III. Country Action against Drugs

Policy Initiatives

The Bulgarian government has continued to implement the
National Strategy for Drugs Control adopted by the Council
of Ministers in 2003. In 2004, amendments to the Criminal
Code abolished a provision which had decriminalized
possession of one-time doses of illegal drugs for personal
use. The effect of this policy has been to extend harsh
penalties for drug possession to users as well as producers
and distributors. NGOs, government bodies, and European
institutions have disputed the effectiveness of this
legislation, with some studies claiming that drug use has
actually increased since its adoption.

Additional measures started in 2002 and continuing through
2005 included engaging NGOs in counter-narcotics
partnerships and the establishment of 16 provincial
prevention and education centers throughout the country.
Unfortunately, national programs for drug treatment and
prevention, including the National Center for Addictions,
have been consistently under-funded.

Accomplishments

The National Drugs Intelligence Unit, founded in October
2004, has improved coordination between law enforcement
agencies by gathering and analyzing information relating to
illegal drugs production and distribution.
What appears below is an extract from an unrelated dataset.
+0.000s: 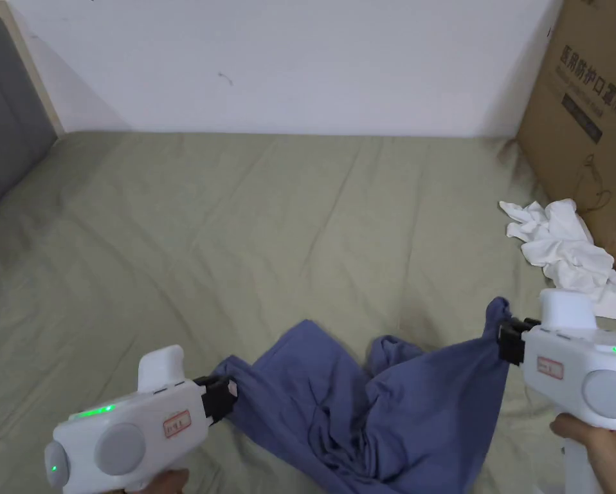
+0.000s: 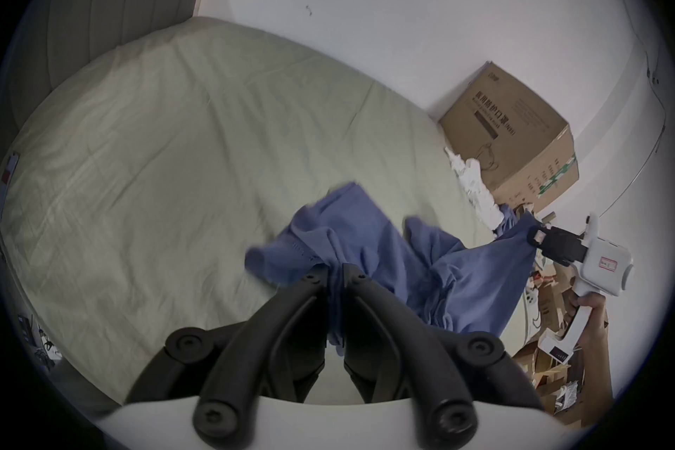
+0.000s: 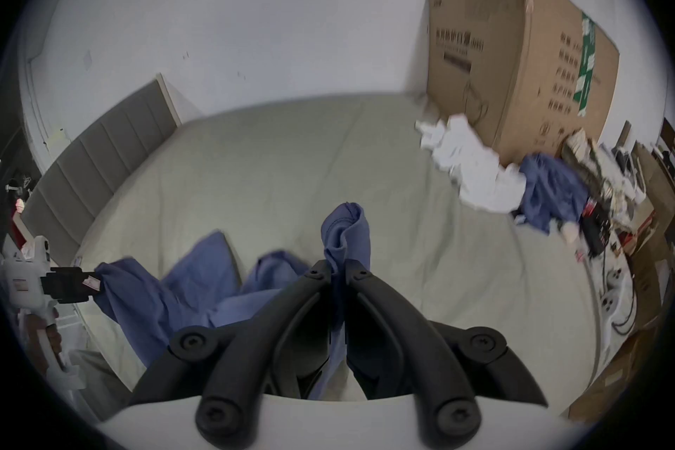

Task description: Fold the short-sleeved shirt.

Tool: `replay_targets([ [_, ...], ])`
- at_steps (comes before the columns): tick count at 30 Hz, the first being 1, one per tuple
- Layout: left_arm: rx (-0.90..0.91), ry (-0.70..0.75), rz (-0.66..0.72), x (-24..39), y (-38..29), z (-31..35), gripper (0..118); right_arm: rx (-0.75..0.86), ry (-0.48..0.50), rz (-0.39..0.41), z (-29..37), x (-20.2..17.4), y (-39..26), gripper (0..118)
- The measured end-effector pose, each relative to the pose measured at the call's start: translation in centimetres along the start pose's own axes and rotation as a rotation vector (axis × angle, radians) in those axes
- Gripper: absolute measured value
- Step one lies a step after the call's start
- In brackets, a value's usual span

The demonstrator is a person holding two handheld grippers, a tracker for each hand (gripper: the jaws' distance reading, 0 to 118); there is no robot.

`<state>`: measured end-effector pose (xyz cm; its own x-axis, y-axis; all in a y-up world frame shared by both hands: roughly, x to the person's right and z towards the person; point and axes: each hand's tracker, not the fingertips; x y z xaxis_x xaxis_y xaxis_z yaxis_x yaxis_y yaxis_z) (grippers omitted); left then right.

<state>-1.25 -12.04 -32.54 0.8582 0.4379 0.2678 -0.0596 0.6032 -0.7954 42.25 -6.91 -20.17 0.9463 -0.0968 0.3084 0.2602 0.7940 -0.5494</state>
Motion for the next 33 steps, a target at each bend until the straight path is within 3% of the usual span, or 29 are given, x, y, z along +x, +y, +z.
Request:
replay_targets([
  [10, 0.229, -0.017, -0.015, 1.6, 12.1, 3.3, 11, 0.205, -0.056, -0.003, 4.3, -0.1, 11.4, 7],
  [20, 0.392, 0.049, -0.163, 5.8, 24.7, 6.2, 11, 0.348, -0.08, -0.059, 4.6, -0.5, 20.5, 7],
  [33, 0.491, 0.167, -0.251, 7.3, 36.1, 5.8, 11, 0.424, -0.112, -0.117, 1.6, -1.3, 25.9, 7],
])
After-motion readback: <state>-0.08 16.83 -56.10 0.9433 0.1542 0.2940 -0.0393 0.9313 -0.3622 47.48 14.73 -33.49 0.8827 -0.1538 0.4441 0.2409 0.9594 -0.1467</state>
To date, the
center has compiled data on over 300 suspected drug
traffickers.
Law Enforcement Efforts
From January to November 2005, Bulgarian law enforcement
agencies closed three illegal drug-producing laboratories
and seized 2240 kg of drugs, including 395 kg of heroin, 61
kg of marijuana, 142 kg of cocaine, 1327 kg of synthetic
drugs and 2000 vials and 27598 tablets of other psychotropic
substances. Also seized were 192 kg of dry and 157 liters
of fluid precursor chemicals. Bulgarian services report
that the 12.5% increase in seizures of synthetic drugs over
the same period in 2004 is due to increased demand for
Bulgarian-produced synthetic drugs in Southwest Asia.

Corruption

In 2002, the government unveiled an "action plan" to
implement its 2001 anti-corruption strategy. Despite some
progress, corruption in various forms remains a serious
problem. The Customs Service is widely considered the most
corrupt government agency. In November 2005, 24 Customs
officers, including the Deputy Chief of the Customs Service,
resigned over allegations of corruption. Despite this,
there was no evidence that senior government officials
engaged in, encouraged or facilitated the production,
processing, shipment or distribution of illegal narcotics,
or laundered the proceeds of illegal drug transactions.

Agreements and Treaties

Bulgaria is a party to the 1988 UN Drug Convention, the 1961
Single Convention and its 1972 Protocol, the 1971 Convention
on Psychotropic Substances and the 1990 Convention on
Laundering, Search, Seizure and Confiscation of Proceeds
from Crime. Bulgaria has also ratified the UN Convention
Against Transnational Organized Crime and its Protocols.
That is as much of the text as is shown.